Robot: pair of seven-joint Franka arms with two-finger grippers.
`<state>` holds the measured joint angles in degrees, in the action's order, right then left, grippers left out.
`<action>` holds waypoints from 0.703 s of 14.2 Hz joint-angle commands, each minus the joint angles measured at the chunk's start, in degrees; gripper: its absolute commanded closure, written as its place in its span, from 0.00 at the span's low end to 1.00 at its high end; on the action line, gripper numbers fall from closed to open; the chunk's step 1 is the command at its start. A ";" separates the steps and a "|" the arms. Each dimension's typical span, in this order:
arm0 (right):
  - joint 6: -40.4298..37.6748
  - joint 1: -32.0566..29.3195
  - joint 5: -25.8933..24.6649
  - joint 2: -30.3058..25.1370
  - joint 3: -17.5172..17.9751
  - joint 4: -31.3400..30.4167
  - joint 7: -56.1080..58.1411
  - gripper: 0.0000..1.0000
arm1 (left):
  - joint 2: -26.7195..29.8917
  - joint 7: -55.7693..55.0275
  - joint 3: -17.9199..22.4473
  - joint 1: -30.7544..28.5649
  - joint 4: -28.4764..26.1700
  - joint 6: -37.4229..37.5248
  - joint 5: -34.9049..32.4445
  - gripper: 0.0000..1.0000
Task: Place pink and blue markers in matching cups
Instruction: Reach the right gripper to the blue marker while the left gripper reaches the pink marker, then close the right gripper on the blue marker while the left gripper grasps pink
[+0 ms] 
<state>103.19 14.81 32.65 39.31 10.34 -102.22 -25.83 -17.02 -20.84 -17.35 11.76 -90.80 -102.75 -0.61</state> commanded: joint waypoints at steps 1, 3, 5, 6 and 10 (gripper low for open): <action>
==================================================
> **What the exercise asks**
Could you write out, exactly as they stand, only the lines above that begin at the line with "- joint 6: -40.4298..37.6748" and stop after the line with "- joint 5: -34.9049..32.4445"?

> **Answer for the task**
  - joint 6: -40.4298..37.6748
  - joint 1: -32.0566..29.3195
  - joint 5: -25.8933..24.6649
  - joint 2: -30.3058..25.1370
  - joint 3: -17.5172..17.9751
  - joint 4: -31.3400..30.4167
  - joint 7: -56.1080..58.1411
  - gripper: 0.0000..1.0000
arm1 (left):
  - joint 2: -26.7195..29.8917
  - joint 7: -55.7693..55.0275
  - joint 3: -17.9199..22.4473
  - joint 1: -30.7544..28.5649
  - joint 4: -28.4764..26.1700
  - joint 6: -37.4229..37.5248
  - joint 5: -34.9049..32.4445

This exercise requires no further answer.